Ce type de meuble constitue le fruit de la collaboration étroite entre ébénistes et marchands-merciers, ces derniers fournissant panneaux de laque et garniture de bronze doré de premier choix à ceux qu’ils jugent les meilleurs artisans. Dubut, en relations commerciales avec Lazare Duvaux, travailla également avec les deux marchands associés, Michel Hécéguère et son gendre Simon-Philippe Poirier. Selon T. Wolvesperges (in Le Meuble français en laque au XVIIIe siècle, pp.177-178 et 292), c’est sans doute pour eux que Dubut réalisa cette petite série de secrétaires, destinée à une clientèle aristocratique fortunée.
Ce modèle de secrétaire violoné était très demandé par ces marchands merciers qui en commandèrent à Dubut et à d’autres grands ébénistes tels que BVRB. Les autres modèles de Dubut connus ne sont pas ornés de précieux panneaux de laque mais d’élégantes marqueteries en bois de bout à décor floral.
Parmi ceux-ci, citons :
– Un secrétaire provenant de la collection Hillingdon à Messing Park, vendu chez Sotheby’s Londres, le 6 juillet 1929, lot 225
– Une paire de secrétaire vendue par la galerie Didier Aaron
– Un grand secrétaire (H : 114 cm) en marqueterie d’ivoire conservé au Musée de l’Ermitage à Saint Petersbourg
– Un secrétaire provenant de la vente Hastings Wilson, vente Christie’s Londres, le 24 mars 1949, lot 93
– Un secrétaire moins violoné provenant de la collection Dewar, vente Sotheby’s Londres, le 16 décembre 1966, lot 174
Citons aussi parmi les secrétaires estampillés d’autres ébénistes :
– Un secrétaire estampillé BVRB cité par Dell (The Frick Collection, 1992, vol. V, p. 288) lors d’une exposition à Buenos Aires en 1968
– Un secrétaire plus néoclassique, estampillé par Oeben provenant de la collection Patiño, vent à Paris le 26 novembre 1975, lot 119 (illustré dans P. Kjellberg, Les Ebénistes du XVIIIe siècle, Les Editions de l’Amateur, Paris, 1989, p. 617).

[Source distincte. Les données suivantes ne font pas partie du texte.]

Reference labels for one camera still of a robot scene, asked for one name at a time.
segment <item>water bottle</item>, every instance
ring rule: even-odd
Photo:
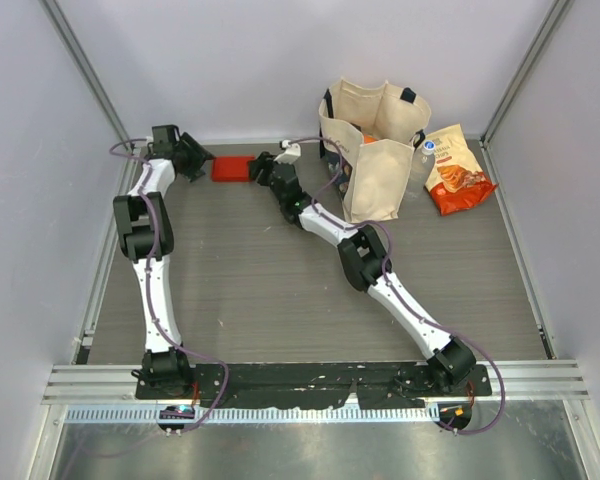
[[[411,173],[405,191],[407,201],[417,199],[424,190],[424,184],[436,163],[436,156],[433,154],[435,147],[436,145],[432,141],[427,140],[413,154]]]

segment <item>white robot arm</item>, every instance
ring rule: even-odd
[[[176,175],[195,180],[201,175],[203,163],[213,156],[188,134],[181,135],[175,125],[153,127],[153,137],[148,139],[147,147],[149,153],[140,179],[127,195],[114,198],[113,211],[120,248],[133,262],[144,308],[145,354],[142,368],[132,373],[138,378],[138,388],[145,390],[140,394],[143,398],[162,398],[188,394],[193,382],[186,355],[173,345],[182,346],[182,337],[171,300],[169,265],[174,236],[164,197]],[[147,201],[155,210],[157,225],[149,221]],[[159,241],[154,247],[156,229]],[[152,248],[155,248],[154,255],[147,264]],[[147,281],[151,282],[149,289],[145,285]],[[155,319],[173,344],[158,331],[149,301]]]
[[[287,150],[294,148],[293,156],[299,156],[297,144],[286,142],[286,146]],[[302,190],[292,162],[281,163],[281,157],[286,160],[292,155],[261,154],[249,166],[251,179],[273,191],[280,211],[289,223],[336,247],[351,286],[366,292],[391,312],[435,371],[441,388],[451,388],[465,380],[476,364],[475,356],[459,339],[427,325],[425,320],[437,322],[392,272],[376,230],[370,225],[352,225],[329,213]],[[399,292],[402,301],[392,289]]]

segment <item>snack bag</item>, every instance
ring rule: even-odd
[[[436,163],[425,184],[441,215],[480,205],[496,189],[469,150],[460,125],[427,135],[436,144]]]

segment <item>bag handle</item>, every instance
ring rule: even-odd
[[[327,116],[329,118],[333,118],[333,98],[331,97],[331,92],[327,88],[327,91],[324,92],[324,96],[322,97],[327,105]],[[318,130],[318,136],[322,137],[322,128]],[[324,142],[320,141],[320,158],[324,157],[327,154],[327,149],[324,148]]]
[[[402,89],[402,93],[400,94],[400,100],[404,100],[405,102],[413,104],[413,102],[416,101],[416,92],[411,90],[409,87],[404,88],[404,89]],[[416,134],[411,138],[411,143],[413,144],[414,150],[417,150],[417,148],[420,145],[422,145],[422,142],[424,142],[424,139],[425,139],[424,130],[417,131]]]
[[[418,147],[420,145],[422,145],[422,142],[424,142],[424,139],[426,138],[425,134],[424,134],[424,130],[418,130],[416,132],[416,134],[411,137],[411,142],[413,143],[413,149],[417,150]]]

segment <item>wood grain surface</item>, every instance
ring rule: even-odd
[[[470,145],[481,160],[477,142]],[[317,144],[296,163],[302,186],[328,180]],[[277,151],[224,145],[216,155]],[[342,216],[335,192],[321,202]],[[256,184],[176,179],[166,196],[176,238],[171,291],[184,344],[227,362],[420,360],[384,308],[353,290],[337,252],[287,224],[271,192]],[[441,217],[425,192],[386,222],[394,271],[439,322],[496,359],[541,359],[544,351],[495,196]],[[115,255],[89,363],[139,364],[140,293],[129,261]]]

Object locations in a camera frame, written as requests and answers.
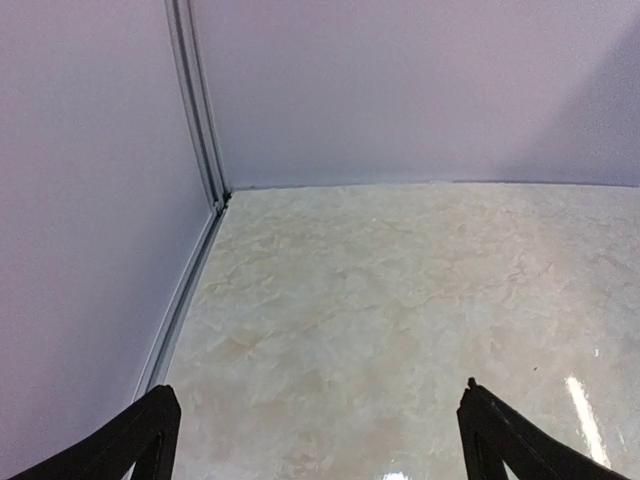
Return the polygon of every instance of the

– Un secrétaire estampillé par Migeon provenant de la collection Farman, vente à Paris le 15 mars 1973, lot 95. Migeon a dû intervenir en tant que marchand pour cette pièce sans doute exécutée par Dubut (illustré dans P. Kjellberg, op. cit., p. 571).
Enfin, ce modèle devint l’une des pièces les plus appréciées au XIXe siècle comme en témoignent les nombreuses pièces exécutées par les plus grands ébénistes de cette époque comme Dasson, Monbro, Sormani ou Durand. La Frick Collection de New et le Victoria and Albert Museum de Londres conservent des exemplaires de cette époque.
Jean-François Dubut
Peu d’informations nous sont parvenues sur cet ébéniste dont on ne connaît pas sa date d’accession à la maîtrise. P. Kellberg émet l’hypothèse qu’il n’a jamais sollicité cette maîtrise et qu’il a estampillé ses œuvres en tant qu’artisan privilégié du Roi. Sa production semble avoir été importante comme en témoigne la vente publique de son stock à sa mort le 11 mai 1778 où étaient proposés des « bibliothèques, secrétaires en armoire unis et à cylindre, tables à la duchesse, vuide-poches, tables ovales et rondes, à gradins et à cylindre, tables dites mignonnettes, tables de nuit, bureaux, encoignures, commodes, chiffonnières, toilettes, paravents, écrans, le tout en bois des Indes ».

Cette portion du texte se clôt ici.